I have worked in numerous businesses over the years. On many different types of projects from Windows apps, all the way through to popular service based websites. Each business had a different process to update new code and get features into their production environments. Some processes were easier to get code live that others. One thing that all of the processes had in common is that a rollback mechanism was in place. Allowing you to ‘back out’ any changes that may have caused issues in the production environment. Similar to a normal rollback process, feature switching adds another layer to code deployment processes.
Implementing a rollback process is a great way to ensure that you can always get your software, product or service back up and running with minimal effort. In my opinion, this process as a ‘all or nothing approach’. If you are releasing a feature or fix one at a time. This release mechanism works fine.

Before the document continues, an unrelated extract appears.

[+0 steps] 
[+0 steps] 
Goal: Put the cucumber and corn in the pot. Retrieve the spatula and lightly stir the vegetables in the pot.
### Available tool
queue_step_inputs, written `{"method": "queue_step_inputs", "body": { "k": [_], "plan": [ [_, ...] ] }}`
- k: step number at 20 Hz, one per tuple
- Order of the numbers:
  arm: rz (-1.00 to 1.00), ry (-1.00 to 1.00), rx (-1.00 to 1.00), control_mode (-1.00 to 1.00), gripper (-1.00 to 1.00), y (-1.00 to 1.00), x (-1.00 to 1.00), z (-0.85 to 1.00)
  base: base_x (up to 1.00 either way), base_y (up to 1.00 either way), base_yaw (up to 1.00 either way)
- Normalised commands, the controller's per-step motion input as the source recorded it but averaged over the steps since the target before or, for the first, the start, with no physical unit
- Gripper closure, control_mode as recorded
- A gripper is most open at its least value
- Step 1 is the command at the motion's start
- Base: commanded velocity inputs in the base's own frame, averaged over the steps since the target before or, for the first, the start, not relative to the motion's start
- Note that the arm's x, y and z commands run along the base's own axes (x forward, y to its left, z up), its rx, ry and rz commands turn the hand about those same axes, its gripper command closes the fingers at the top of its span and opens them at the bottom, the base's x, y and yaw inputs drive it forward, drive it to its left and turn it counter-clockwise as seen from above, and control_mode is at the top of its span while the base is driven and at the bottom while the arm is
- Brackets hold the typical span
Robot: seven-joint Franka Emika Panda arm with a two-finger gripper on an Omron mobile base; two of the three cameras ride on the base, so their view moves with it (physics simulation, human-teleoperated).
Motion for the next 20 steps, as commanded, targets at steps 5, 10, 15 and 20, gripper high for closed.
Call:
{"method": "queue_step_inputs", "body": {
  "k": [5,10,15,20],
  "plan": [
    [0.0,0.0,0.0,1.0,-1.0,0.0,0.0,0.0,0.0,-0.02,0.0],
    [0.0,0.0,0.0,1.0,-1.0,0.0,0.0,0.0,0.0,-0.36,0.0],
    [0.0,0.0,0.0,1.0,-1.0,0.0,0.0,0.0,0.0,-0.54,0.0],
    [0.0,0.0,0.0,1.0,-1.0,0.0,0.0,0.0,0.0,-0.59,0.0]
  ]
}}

Some projects I have worked on deployed a lot of new features into production software by batching the new functionality or fixes into one release. However, if you have a handful of new features your were trying to get out to customers asap and one of the features had an issue. You would have to back out all the other new functionality too. Regardless of whether or not the other features worked as expected.

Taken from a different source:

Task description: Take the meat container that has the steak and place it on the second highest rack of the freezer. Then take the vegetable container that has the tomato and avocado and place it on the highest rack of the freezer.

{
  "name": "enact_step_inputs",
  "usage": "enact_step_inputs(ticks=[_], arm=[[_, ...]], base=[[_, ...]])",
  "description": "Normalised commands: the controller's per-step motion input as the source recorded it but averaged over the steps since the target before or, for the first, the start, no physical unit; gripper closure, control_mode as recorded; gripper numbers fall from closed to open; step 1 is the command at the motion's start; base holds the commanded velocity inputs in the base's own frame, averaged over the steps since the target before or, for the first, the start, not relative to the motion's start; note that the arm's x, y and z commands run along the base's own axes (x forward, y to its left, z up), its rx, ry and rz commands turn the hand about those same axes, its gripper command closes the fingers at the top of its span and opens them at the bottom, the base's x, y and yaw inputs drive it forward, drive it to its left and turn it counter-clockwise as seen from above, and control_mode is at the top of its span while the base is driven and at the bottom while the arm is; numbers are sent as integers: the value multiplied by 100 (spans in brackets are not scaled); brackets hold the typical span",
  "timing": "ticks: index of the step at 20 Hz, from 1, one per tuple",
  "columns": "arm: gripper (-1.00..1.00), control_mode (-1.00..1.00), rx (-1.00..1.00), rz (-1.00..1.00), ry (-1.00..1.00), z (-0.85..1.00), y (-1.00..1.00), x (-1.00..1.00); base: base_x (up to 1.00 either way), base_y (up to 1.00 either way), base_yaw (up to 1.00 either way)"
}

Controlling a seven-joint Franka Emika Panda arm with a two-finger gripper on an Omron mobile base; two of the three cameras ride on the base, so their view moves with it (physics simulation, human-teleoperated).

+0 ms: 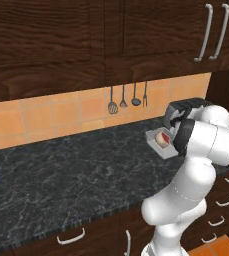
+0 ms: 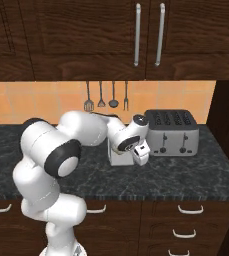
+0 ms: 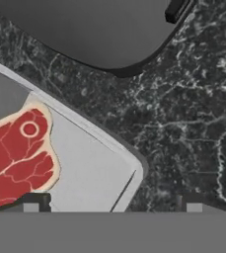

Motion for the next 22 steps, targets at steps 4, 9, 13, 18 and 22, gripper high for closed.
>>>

One or two of the businesses I worked with, either had a ‘Feature Toggle’ mechanism in place or we managed to build one into our software delivery process. I will explain what is ‘Feature Switching’ (also known as feature toggling or feature tagging) in the next section.
What Is Feature Switching
So, what is feature switching, toggling or tagging. Well, at it’s highest level. Feature Switching is a way to manage code that allows you to put new enhancements into a product, but they can be switched on or off as and when you want them to be used.
“What do you mean”, I hear you ask. I will try to explain it using an example. I have a website that I login to. After I login I see the main page which shows 4 graphs. These graphs detail key information relating to my business. The loading of each graph takes well over a couple of seconds to display the information. The styling of the graphs is like something from the 1980’s.

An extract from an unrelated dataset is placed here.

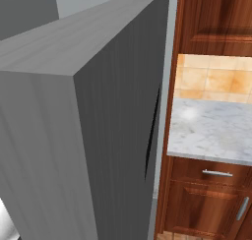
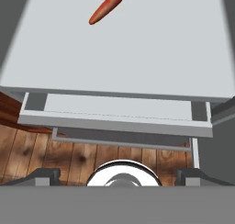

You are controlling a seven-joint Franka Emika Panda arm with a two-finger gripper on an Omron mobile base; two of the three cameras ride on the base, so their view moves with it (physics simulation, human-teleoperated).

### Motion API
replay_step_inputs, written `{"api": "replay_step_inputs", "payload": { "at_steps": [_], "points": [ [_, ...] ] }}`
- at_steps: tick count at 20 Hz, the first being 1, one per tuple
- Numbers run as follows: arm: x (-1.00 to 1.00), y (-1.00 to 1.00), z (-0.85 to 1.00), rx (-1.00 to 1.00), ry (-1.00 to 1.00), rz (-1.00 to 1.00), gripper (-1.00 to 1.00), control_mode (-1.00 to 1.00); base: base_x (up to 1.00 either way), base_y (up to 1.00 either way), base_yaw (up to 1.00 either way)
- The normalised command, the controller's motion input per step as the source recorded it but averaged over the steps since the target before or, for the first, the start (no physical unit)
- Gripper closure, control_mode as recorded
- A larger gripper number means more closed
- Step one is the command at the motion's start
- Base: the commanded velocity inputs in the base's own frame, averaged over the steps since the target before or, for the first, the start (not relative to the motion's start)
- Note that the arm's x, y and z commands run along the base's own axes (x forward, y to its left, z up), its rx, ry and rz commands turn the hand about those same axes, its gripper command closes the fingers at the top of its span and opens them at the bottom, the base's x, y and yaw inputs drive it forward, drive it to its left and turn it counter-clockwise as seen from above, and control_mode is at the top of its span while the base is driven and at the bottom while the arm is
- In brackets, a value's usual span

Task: Fully open the fridge drawer.

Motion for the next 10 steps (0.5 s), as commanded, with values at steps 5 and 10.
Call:
{"api": "replay_step_inputs", "payload": {
  "at_steps": [5,10],
  "points": [
    [0.00,0.00,0.00,0.00,0.00,0.00,-1.00,-1.00,0.00,0.00,0.00],
    [0.00,0.00,0.00,0.00,0.00,0.00,-1.00,-1.00,0.00,0.00,0.00]
  ]
}}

Easy As Flicking A Light Switch
I have paid a designer and developer to improve these graphs. It is a completely new way of displaying key information. Therefore, this has the potential to break the home page of my website.
To get round this I use a feature switching system to create 4 feature switches. I ask the developer to implement the code to be able to check if a feature switch has been enabled for a particular graph. If so, display the new version. Otherwise I want my website to display the older version of the graph which we know works. Below is an example piece of code showing how I would like the graphs to be displayed.
if (featureSwitch.IsEnabled("GraphOne")) then
By default all the feature switches are turned off. I release an update to my website with 4 pieces of code similar to the example above. I login to the website and the home page looks identical to the old version of my website. Using my switching system I enable the ‘GraphOne’ switch. Returning to my website, I refresh the home page. “Hey presto” the new graph appears in the top left section of my screen, replacing the old graph in the process.
I can now repeat this process for the other 3 graphs. Ensuring each graph is working as expected before moving on the next graph.
Benefits of Feature Switching
There are many benefits of using feature switching. I am going to run through what I believe are the key reasons for using a feature switching system.
Safely Deploy Code Only Once
I know from my experience of production releases. How stressful they can be. Especially if you have to release code out of hours, after already doing a full days work.
It can take time to deploy a release to production depending on the size of the features that is contains. It isn’t worth thinking about having to rollback and redeploy a previous version of the code and components. Both deploying and redeploying take time and can potential take your product or service off-line. What happens if your rollback fails? It doesn’t bare thinking about.
If something does go wrong you have to take your production system down again to restore it to the previous working state. Using feature switching reduces the risk or something going wrong. Once you have pushed the code into production and you have validated that everything is working as the previous version did. You will not need to redeploy any code. It is then a case of enabling a feature switch and seeing if that works. Oops, something has broken or the feature that is behind the switch isn’t working as expected. To rectify the issue, it is just a case of disabling the switch again and the previous behavior is restored.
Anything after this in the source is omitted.